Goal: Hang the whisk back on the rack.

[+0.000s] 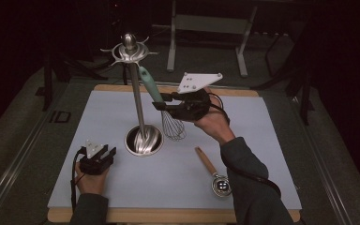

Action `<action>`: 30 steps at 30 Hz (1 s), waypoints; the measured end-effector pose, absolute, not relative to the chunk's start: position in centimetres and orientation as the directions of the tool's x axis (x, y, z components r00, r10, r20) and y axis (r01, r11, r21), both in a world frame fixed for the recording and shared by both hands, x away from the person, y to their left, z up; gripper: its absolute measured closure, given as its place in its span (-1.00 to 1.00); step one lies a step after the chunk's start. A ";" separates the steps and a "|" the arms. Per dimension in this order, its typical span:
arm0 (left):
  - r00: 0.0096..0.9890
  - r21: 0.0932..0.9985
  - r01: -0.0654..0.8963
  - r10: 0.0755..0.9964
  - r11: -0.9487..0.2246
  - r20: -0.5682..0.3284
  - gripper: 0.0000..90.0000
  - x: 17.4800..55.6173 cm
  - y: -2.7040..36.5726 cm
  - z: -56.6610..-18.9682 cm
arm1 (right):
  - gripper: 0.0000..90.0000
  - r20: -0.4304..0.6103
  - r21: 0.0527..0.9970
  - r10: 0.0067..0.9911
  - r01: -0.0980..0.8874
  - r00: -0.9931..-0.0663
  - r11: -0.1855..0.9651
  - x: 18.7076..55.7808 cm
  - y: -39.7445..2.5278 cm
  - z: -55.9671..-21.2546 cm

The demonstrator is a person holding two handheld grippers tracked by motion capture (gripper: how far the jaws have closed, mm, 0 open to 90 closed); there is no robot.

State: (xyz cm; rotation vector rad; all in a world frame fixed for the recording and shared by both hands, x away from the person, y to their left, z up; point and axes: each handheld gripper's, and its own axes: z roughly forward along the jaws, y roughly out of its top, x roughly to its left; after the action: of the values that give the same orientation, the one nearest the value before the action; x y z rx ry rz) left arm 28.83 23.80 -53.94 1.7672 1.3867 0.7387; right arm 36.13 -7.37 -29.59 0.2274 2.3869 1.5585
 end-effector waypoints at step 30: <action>0.240 0.838 0.532 0.971 -0.118 -0.016 0.41 28.8 23.8 -53.9 | 0.51 -0.229 0.896 0.487 0.014 -0.843 0.445 36.4 -3.8 -30.3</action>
State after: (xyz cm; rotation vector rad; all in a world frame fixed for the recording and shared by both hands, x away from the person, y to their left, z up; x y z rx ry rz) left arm 28.83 23.84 -53.94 1.7612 1.3909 0.7369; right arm 36.44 -3.81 -30.29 0.4206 2.2419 1.3836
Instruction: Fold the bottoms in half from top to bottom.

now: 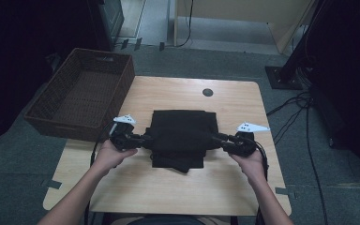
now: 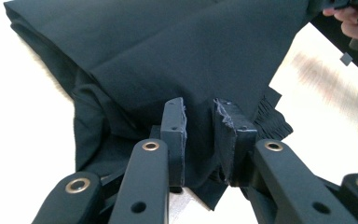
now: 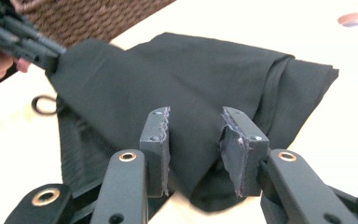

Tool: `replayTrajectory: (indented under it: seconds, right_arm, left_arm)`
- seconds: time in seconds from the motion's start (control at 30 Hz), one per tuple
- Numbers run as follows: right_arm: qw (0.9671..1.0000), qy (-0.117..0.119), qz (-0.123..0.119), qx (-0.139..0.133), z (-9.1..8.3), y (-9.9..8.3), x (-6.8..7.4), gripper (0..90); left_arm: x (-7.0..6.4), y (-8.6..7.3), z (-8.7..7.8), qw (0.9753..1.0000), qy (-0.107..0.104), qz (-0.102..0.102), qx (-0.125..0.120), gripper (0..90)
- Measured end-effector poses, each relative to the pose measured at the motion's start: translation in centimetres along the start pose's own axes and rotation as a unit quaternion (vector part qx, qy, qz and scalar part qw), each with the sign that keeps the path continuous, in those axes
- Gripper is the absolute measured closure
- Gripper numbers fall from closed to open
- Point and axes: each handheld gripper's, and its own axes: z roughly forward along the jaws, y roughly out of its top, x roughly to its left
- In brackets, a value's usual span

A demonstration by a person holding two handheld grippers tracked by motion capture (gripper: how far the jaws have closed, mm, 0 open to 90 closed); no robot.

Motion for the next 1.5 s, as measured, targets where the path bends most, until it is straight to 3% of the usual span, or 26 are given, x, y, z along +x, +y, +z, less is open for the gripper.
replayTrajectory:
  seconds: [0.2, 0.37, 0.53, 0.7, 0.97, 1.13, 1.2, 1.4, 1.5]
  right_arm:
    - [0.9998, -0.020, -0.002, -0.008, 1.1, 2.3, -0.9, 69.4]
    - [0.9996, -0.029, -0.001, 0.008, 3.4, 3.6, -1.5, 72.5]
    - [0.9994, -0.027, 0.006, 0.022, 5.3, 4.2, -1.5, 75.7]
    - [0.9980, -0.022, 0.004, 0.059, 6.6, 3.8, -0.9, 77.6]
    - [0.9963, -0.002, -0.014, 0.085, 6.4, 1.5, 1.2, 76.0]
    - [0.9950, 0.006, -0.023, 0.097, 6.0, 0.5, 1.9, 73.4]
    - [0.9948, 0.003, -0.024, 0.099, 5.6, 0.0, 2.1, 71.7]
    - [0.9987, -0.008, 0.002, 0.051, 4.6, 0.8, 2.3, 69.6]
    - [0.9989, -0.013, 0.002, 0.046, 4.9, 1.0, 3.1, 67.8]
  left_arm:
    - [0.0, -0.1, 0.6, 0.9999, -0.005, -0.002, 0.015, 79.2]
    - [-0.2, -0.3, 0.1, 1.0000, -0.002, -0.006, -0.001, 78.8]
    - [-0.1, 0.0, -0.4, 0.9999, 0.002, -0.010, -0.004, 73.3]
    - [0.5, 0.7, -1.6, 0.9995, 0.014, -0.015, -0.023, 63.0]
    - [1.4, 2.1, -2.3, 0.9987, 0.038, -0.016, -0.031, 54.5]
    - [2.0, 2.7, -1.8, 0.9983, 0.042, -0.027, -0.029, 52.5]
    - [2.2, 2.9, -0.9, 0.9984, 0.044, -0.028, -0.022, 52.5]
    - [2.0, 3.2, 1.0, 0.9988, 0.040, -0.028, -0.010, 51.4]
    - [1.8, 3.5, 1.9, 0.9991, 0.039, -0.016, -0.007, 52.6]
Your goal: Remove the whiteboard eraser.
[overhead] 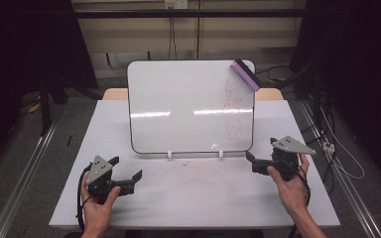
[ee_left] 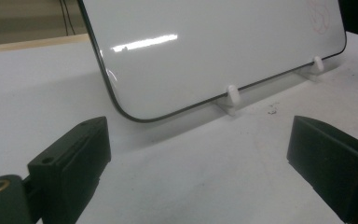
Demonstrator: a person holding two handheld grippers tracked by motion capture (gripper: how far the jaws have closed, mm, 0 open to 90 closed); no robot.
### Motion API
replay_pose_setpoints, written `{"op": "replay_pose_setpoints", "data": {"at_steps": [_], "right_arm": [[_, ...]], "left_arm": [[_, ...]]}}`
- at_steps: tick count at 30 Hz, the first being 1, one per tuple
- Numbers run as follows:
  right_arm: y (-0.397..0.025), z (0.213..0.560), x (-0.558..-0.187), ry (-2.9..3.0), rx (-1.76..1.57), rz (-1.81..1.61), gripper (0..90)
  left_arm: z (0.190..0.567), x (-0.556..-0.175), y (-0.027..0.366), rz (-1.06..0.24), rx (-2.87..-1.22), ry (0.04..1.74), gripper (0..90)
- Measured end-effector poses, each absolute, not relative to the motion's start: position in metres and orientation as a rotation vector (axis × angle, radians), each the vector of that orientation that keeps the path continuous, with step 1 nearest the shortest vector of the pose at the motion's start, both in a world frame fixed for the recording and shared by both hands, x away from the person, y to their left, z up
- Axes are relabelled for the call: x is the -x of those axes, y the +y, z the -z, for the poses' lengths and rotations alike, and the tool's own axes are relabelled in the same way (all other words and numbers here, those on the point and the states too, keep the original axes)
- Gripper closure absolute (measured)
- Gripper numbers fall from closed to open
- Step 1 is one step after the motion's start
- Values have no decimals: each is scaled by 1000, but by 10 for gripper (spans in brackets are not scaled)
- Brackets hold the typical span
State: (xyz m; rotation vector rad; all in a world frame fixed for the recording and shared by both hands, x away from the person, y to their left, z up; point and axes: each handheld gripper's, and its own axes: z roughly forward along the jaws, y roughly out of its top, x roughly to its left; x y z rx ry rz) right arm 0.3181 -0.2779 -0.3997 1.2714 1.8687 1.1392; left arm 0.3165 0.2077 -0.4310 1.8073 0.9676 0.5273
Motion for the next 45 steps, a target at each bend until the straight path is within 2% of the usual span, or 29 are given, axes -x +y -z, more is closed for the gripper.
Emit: {"op": "replay_pose_setpoints", "data": {"at_steps": [5, 21, 25, 34, 40, 41, 45], "right_arm": [[-280, 384, -334, 1804, -1234, -1169, 41], [-279, 349, -374, 1800, -1202, -1109, 27], [-277, 339, -385, 1812, -1179, -1048, 65], [-278, 322, -406, 1830, -1063, -1014, 61], [-276, 308, -426, 1830, -990, -942, 148], [-275, 305, -432, 1835, -973, -925, 191], [-274, 302, -441, 1841, -951, -896, 236]], "left_arm": [[430, -319, 206, -494, -1785, 989, 57], [432, -317, 214, -506, -1809, 991, 57], [432, -316, 214, -509, -1808, 991, 57], [432, -318, 213, -513, -1812, 991, 57], [432, -318, 213, -510, -1811, 985, 57], [433, -318, 213, -507, -1808, 988, 56], [434, -319, 215, -496, -1810, 996, 57]]}}
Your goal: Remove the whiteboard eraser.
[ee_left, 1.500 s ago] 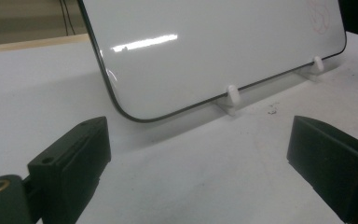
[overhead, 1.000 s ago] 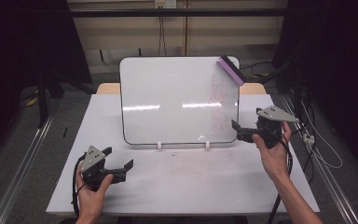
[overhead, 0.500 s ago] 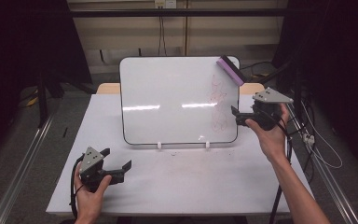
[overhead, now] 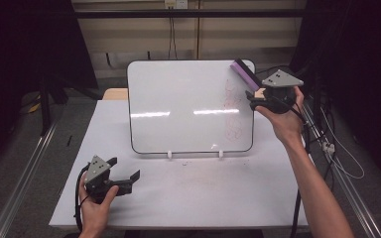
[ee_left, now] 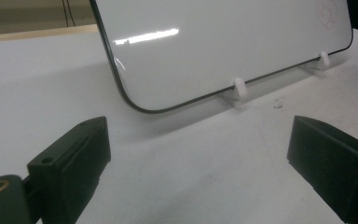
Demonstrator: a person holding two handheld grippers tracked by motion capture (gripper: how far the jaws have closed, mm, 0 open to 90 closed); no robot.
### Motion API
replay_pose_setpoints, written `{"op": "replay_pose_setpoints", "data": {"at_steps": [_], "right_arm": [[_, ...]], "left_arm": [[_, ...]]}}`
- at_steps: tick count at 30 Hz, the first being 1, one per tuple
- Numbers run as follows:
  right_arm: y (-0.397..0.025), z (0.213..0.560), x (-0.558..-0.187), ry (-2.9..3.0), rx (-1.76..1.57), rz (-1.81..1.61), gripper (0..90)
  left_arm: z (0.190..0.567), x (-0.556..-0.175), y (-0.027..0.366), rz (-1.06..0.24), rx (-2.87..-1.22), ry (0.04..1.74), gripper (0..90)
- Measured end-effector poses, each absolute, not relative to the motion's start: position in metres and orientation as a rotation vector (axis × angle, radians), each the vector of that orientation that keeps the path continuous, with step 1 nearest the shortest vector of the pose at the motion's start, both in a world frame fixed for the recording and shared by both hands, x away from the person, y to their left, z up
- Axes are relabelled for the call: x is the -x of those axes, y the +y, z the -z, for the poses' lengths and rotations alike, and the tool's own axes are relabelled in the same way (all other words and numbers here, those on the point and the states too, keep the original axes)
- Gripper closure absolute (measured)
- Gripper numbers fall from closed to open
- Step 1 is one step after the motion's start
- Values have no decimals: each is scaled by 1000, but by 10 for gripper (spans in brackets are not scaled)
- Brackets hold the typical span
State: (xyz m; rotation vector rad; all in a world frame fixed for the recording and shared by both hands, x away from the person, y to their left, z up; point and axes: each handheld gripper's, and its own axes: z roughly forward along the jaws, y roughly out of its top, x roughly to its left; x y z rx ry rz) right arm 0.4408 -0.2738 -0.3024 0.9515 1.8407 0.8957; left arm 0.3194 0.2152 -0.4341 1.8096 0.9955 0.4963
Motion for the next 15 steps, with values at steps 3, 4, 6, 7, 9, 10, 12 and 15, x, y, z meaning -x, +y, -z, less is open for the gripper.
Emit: {"op": "replay_pose_setpoints", "data": {"at_steps": [3, 4, 6, 7, 9, 10, 12, 15], "right_arm": [[-273, 300, -449, 1861, -929, -865, 293], [-273, 299, -451, 1867, -922, -862, 326], [-270, 297, -456, 1885, -910, -852, 373], [-270, 297, -456, 1885, -910, -852, 373], [-268, 297, -459, 1900, -909, -833, 390], [-267, 298, -461, 1902, -906, -821, 409], [-266, 299, -463, 1914, -906, -815, 457], [-265, 301, -465, 1923, -903, -794, 511]], "left_arm": [[434, -320, 216, -497, -1807, 1002, 56], [434, -320, 217, -497, -1807, 1002, 57], [434, -320, 217, -499, -1806, 1003, 56], [434, -320, 217, -500, -1806, 1003, 56], [434, -320, 217, -502, -1806, 1003, 56], [434, -320, 217, -500, -1808, 1004, 56], [434, -320, 217, -499, -1811, 1003, 57], [435, -320, 217, -498, -1808, 1005, 57]]}}
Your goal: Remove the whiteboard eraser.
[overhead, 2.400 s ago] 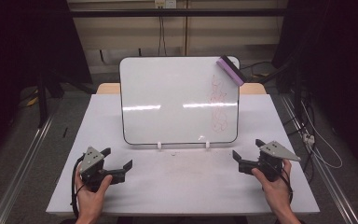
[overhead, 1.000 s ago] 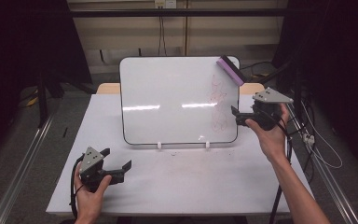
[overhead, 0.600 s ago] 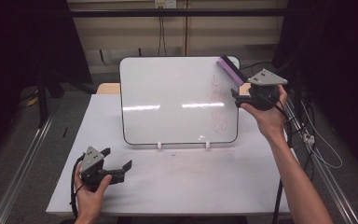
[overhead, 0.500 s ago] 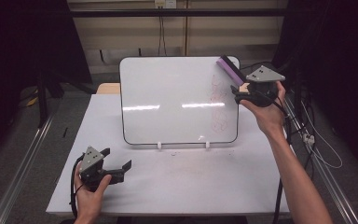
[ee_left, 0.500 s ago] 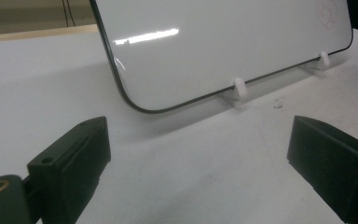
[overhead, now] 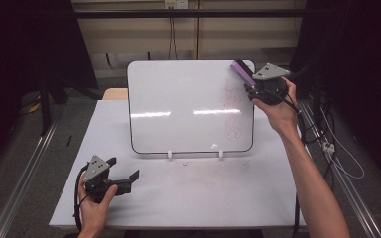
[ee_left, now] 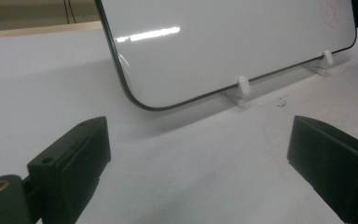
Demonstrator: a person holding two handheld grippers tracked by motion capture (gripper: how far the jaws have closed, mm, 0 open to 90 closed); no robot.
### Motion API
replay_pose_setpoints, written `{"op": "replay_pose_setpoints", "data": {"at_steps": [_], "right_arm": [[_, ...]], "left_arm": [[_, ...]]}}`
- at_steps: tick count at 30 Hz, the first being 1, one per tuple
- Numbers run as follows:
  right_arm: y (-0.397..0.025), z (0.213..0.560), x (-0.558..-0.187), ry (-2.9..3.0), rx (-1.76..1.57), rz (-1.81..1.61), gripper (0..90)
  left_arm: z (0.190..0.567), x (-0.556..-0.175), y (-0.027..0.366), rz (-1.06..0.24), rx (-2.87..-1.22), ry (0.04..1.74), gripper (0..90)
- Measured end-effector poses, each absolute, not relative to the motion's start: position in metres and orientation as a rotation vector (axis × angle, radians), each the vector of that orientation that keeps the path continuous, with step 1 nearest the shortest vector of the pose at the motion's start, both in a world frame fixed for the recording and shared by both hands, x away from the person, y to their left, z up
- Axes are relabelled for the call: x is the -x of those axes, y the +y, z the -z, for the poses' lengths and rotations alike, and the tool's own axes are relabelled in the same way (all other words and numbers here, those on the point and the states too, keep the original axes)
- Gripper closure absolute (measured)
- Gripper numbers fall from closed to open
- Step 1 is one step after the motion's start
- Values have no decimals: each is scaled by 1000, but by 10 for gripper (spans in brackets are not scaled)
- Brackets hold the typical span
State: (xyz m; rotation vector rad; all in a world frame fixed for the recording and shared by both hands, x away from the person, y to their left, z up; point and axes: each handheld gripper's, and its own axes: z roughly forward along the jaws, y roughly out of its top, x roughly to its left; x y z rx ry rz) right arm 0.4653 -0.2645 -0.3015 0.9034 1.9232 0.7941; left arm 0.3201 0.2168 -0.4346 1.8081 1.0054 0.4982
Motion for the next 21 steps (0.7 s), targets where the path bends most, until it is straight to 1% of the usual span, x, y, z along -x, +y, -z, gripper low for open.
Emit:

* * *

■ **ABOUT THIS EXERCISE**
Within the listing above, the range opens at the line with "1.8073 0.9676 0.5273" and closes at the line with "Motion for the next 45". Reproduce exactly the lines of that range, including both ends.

■ **TASK SOLUTION**
State: (xyz m; rotation vector rad; all in a world frame fixed for the recording and shared by both hands, x away from the person, y to their left, z up; point and axes: each handheld gripper's, and its own axes: z roughly forward along the jaws, y roughly out of its top, x roughly to its left; x y z rx ry rz) right arm 0.3181 -0.2779 -0.3997 1.2714 1.8687 1.1392; left arm 0.3165 0.2077 -0.4310 1.8073 0.9676 0.5273
Motion for the next 45 steps, a target at each bend until the straight path is within 2% of the usual span, or 29 are given, axes -x +y -z, more is closed for the gripper.

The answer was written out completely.